▶ Task details: Would you copy out each line of the records below that includes the word "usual"?

▶ Exercise inputs:
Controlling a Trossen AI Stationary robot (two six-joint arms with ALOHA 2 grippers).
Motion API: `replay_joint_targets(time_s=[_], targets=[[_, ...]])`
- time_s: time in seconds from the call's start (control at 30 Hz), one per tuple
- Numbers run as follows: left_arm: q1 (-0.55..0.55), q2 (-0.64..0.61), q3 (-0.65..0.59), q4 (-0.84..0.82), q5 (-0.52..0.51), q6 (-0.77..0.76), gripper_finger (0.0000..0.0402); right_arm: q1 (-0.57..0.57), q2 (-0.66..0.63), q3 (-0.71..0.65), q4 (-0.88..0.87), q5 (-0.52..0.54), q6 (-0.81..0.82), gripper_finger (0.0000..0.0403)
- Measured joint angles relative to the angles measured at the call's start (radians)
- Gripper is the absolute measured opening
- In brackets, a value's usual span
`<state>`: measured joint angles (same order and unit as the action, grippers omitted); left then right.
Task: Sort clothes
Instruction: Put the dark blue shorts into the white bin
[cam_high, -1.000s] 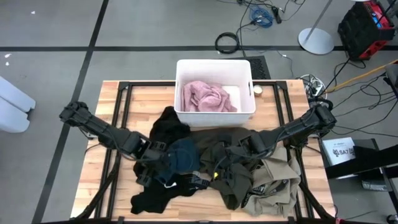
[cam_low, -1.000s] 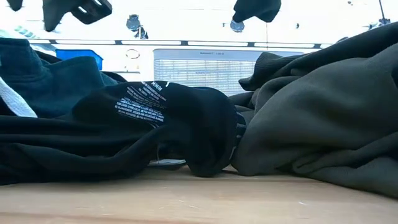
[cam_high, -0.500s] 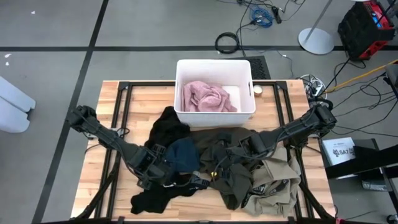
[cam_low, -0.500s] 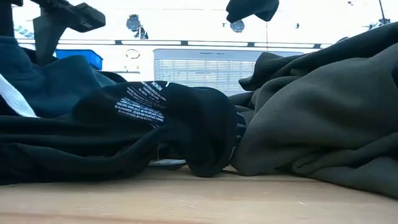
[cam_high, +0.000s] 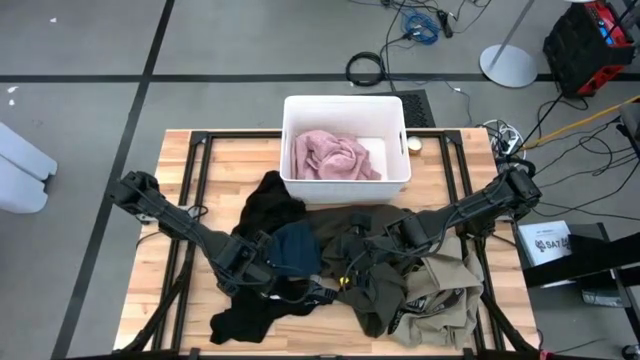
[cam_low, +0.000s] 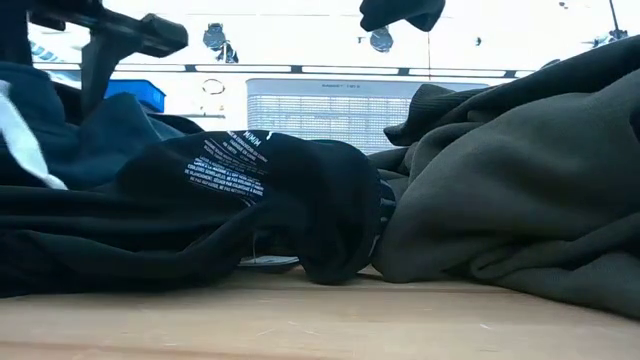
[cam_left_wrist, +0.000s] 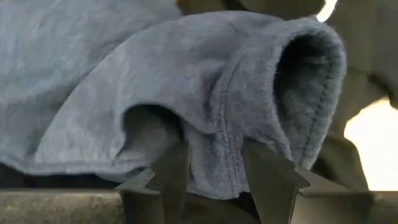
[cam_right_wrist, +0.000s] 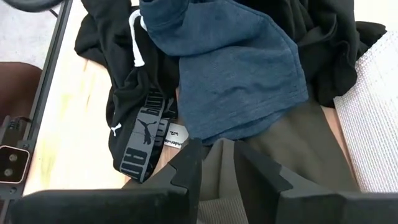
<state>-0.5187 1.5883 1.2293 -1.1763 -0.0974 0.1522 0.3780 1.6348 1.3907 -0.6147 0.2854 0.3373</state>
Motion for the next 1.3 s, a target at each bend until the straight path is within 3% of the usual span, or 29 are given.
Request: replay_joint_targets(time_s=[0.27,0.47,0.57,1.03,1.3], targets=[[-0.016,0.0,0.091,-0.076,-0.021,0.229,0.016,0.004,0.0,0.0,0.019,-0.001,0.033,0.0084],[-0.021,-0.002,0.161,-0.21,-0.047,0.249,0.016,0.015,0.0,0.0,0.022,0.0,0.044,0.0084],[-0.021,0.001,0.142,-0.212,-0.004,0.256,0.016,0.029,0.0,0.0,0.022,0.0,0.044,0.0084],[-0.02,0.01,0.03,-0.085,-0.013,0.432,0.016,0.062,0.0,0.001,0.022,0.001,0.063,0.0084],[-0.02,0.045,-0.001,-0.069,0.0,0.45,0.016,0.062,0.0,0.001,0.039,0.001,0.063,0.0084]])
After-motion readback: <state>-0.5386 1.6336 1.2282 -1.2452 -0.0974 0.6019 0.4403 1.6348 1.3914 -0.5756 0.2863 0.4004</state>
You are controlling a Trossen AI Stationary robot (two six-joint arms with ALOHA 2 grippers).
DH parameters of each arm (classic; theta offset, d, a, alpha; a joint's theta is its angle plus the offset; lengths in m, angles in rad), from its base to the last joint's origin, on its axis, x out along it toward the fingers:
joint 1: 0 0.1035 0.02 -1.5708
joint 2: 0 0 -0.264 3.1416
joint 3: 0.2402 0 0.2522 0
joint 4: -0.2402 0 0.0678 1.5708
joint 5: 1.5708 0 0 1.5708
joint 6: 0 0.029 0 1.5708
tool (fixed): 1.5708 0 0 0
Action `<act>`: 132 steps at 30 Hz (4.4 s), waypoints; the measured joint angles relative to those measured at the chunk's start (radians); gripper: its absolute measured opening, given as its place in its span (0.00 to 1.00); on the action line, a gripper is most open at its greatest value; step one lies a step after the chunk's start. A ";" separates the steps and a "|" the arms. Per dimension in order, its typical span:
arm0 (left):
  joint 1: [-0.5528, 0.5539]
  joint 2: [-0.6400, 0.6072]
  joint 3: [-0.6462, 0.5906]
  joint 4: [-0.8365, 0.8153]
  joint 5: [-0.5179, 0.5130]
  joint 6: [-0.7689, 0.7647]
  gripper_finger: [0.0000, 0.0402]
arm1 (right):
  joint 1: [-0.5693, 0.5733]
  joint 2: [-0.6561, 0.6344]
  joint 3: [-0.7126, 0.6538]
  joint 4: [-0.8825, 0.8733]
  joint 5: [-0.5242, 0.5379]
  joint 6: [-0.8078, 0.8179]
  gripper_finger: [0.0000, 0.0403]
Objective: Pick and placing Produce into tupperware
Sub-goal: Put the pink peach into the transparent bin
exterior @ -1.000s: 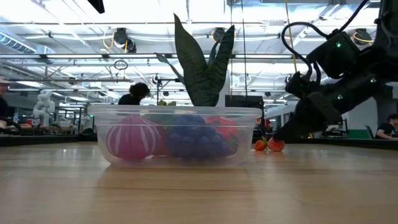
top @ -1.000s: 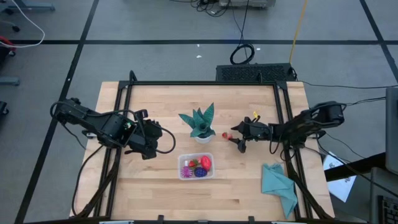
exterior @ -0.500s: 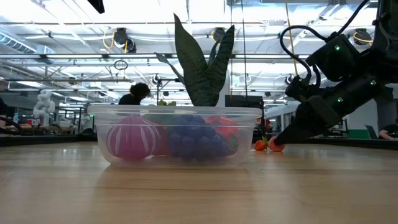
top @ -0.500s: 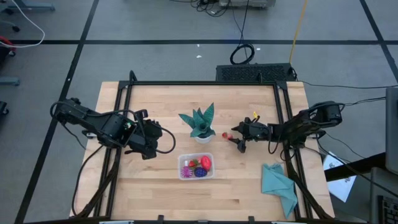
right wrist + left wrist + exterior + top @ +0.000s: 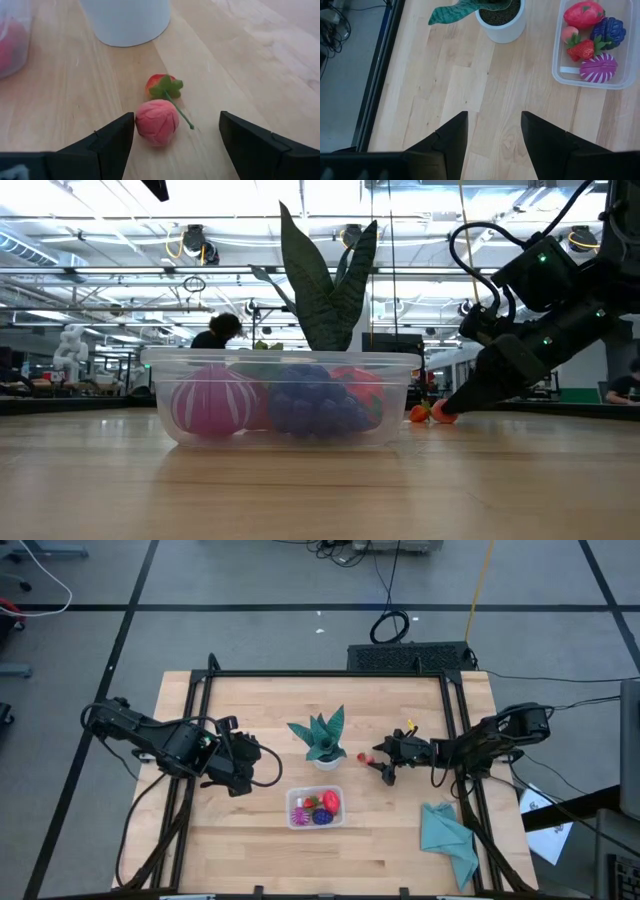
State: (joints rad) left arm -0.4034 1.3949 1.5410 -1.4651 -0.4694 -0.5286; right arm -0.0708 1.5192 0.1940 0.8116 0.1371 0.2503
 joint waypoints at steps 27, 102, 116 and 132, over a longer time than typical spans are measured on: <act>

▶ Solution for this problem:
- In brackets, a value's usual span
Motion for the next 1.3 s, a target at each bend until the straight path is within 3% of the usual span, or 29 are given.

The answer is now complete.